A due giorni dalla fine delle elezioni di metà mandato la situazione in Usa è sostanzialmente di stallo, e ancora non si sa chi guiderà il Congresso. Al momento nessuno controlla niente, e entrambe le Camere sono nel limbo con decine di seggi che devono ancora essere assegnati, e la consapevolezza che potrebbero volerci giorni.

Stando a quanto dichiarano gli analisti, visti i dati a disposizione, è probabile che il partito repubblicano prenderà la Camera, ma non si sa che fine farà il Senato, dove potrebbero volerci giorni prima che i seggi dei senatori del Nevada e dell’Arizona vengano assegnati. In entrambi gli stati lo scrutinio è ancora in corso; secondo le previsioni, dovrebbero andare rispettivamente ai Democratici e ai Repubblicani, ma i numeri sono talmente testa a testa da non poter escludere sorprese.

A COMPLICARE ulteriormente il quadro politico, la Georgia è ufficialmente diretta al ballottaggio, proprio come era già accaduto nel 2020. Né il democratico Raphael Warnock né il repubblicano Herschel Walker sono riusciti a raggiungere il 50% dei voti, e il destino del Senato può restare in bilico fino al 6 dicembre.

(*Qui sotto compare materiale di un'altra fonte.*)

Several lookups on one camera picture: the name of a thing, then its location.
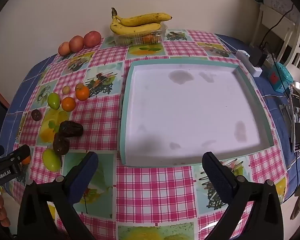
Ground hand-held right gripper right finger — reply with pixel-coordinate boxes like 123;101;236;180
202;151;284;240

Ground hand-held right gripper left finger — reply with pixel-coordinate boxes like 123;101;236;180
17;151;99;240

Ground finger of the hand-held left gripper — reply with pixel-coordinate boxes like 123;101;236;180
10;144;31;167

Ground green jujube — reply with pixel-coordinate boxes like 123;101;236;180
42;148;62;172
47;92;60;110

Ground dark wrinkled passion fruit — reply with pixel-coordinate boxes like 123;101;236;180
59;121;84;138
52;132;70;155

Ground white tray with teal rim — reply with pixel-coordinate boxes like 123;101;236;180
119;57;275;167

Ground large orange mandarin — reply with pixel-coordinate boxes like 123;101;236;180
75;84;91;101

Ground person's left hand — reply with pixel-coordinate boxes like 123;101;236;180
0;194;11;228

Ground pink checked printed tablecloth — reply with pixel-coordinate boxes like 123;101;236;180
1;29;289;240

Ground black smartphone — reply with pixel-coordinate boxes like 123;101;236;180
290;94;300;153

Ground small red apple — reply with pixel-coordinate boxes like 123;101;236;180
58;42;72;56

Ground teal toy box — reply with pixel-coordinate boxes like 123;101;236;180
267;61;294;93

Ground white power strip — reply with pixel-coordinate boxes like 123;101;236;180
235;50;263;77

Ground medium red apple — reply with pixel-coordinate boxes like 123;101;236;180
69;35;84;53

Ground black power adapter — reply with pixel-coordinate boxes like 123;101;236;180
249;45;268;68

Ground three red potatoes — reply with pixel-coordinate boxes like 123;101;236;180
83;31;102;48

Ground clear plastic clamshell container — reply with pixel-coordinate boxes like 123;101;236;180
114;22;168;47

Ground orange inside clear container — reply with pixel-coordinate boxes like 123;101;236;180
141;34;163;43

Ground bunch of yellow bananas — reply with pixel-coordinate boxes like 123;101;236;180
110;7;162;35

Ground long yellow banana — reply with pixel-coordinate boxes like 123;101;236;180
116;12;172;27

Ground black cable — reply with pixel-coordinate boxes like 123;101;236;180
261;4;295;47

Ai seggi Warnock ha ottenuto il 49,4 % delle preferenze elettorali e Walker il 48,5 %, ma non è detto che il 6 dicembre la situazione si sciolga immediatamente e in modo inequivocabile, o se ci saranno riconteggi all’ultimo voto, come le elezioni Usa ci hanno ormai abituati.

Allo stato attuale i Democratici possono contare su 48 seggi e i Repubblicani su 49, se dovessero vincerne uno a testa fra Nevada e Arizona, il Gop arriverebbe a 50 senatori, ma (con la Georgia) altrettanto potrebbe fare il partito democratico, che può anche contare sul voto bonus della vice presidente Kamala Harris.

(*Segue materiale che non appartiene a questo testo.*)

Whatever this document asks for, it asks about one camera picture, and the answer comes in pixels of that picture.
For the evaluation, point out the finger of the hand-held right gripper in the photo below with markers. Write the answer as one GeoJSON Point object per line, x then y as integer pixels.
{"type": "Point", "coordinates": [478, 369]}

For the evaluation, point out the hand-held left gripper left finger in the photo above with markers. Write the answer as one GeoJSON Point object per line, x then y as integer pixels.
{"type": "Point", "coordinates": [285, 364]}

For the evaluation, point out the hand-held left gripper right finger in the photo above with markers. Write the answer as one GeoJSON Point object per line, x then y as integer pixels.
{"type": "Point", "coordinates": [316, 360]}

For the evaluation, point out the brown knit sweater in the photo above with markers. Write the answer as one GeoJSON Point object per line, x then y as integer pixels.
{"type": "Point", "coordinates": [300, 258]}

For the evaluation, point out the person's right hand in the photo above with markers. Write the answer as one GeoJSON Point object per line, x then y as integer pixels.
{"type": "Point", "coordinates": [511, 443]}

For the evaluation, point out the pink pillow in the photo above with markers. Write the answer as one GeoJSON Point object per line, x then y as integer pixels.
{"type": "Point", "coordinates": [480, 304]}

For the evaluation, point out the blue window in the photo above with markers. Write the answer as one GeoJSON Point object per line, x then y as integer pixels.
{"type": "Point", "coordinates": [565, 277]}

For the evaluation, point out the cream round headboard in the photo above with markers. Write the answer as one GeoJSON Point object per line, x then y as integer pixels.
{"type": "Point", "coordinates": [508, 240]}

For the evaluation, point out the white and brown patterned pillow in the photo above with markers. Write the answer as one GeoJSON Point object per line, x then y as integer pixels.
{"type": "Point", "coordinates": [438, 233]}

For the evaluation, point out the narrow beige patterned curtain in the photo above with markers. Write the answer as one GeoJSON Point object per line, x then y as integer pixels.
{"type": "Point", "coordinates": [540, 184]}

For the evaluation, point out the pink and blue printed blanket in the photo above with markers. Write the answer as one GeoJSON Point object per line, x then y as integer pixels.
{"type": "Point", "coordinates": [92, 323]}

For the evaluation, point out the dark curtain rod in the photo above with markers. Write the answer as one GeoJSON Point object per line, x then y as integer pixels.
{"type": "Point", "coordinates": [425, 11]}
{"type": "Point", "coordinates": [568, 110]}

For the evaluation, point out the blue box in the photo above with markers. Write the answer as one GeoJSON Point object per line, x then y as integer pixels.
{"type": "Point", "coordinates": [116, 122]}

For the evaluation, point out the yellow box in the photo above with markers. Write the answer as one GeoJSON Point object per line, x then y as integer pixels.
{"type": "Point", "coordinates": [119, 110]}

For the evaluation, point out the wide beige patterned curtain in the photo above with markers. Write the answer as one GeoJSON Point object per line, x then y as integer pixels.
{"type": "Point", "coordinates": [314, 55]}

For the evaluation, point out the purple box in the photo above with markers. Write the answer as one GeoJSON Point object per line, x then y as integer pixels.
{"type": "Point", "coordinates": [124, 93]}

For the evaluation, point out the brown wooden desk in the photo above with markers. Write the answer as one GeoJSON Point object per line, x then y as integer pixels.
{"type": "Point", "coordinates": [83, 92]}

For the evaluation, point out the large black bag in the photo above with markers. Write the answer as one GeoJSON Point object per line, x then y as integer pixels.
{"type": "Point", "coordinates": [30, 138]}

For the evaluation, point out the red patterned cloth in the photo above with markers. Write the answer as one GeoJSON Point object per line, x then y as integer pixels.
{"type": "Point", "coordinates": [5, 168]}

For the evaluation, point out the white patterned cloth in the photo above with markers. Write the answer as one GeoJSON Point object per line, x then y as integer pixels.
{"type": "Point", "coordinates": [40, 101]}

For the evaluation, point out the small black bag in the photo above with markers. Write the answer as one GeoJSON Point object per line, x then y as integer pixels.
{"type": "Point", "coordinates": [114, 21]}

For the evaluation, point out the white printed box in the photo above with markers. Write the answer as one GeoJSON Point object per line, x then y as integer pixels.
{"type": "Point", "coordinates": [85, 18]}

In uno scenario di questo genere l’assegnazione del seggio del Senato della Georgia sarebbe decisivo per decidere il controllo del Senato, e si tornerebbe alla stessa identica situazione degli ultimi anni, in cui i due partiti avevano 50 senatori a testa, ma i Democratici potevano contare sul voto della vicepresidente per arrivare alla maggioranza.

IL LEADER della minoranza repubblicana Mitch McConnell, che si sentiva già a capo del Senato, interrogato dai giornalisti riguardo alle sue sensazioni sull’esito finale di questo voto il cui risultato arriva al rallentatore, non ha rilasciato dichiarazioni, limitandosi a dire di non “non occuparsi di sensazioni”. «I don’t deal with feeling», ha detto.

Nonostante la situazione sembri confusa e traballante, alcune certezze ci sono: il partito repubblicano, che si aspettava una vittoria schiacciante, ha preso una batosta elettorale, e forse ha dato i frutti sperati la controversa strategia Dem di sostenere alcuni candidati repubblicani di estrema destra in modo da spaventare l’elettorato moderato, mentre, allo stesso tempo continuavano a sottolineare la delicata situazione in cui sono ora i diritti civili negli Stati Uniti.

Allo stesso tempo non sta arrivando la valanga di rifiuti dell’esito del voto da parte dei candidati repubblicani penalizzati alle urne, e sembra che la strategia di Trump di gridare al broglio abbia funzionato solo con lui, e solo con la sua base. Quanto meno, anche i candidati repubblicani più negazionisti delle elezioni del 2020 non percepiscono come vincente, se applicata al proprio caso, la strategia abbracciata da The Donalds dopo le elezioni presidenziali.

A chiudere il cerchio per i democratici, è arrivata un’ulteriore buona notizia. Quello che sembrava essere il tema principale della narrativa Gop per il midterm 2022 si è sgonfiato: l’inflazione ha registrato un calo di 0.5 punti, e in Usa il caro vita è sceso al 7,7% su base annua.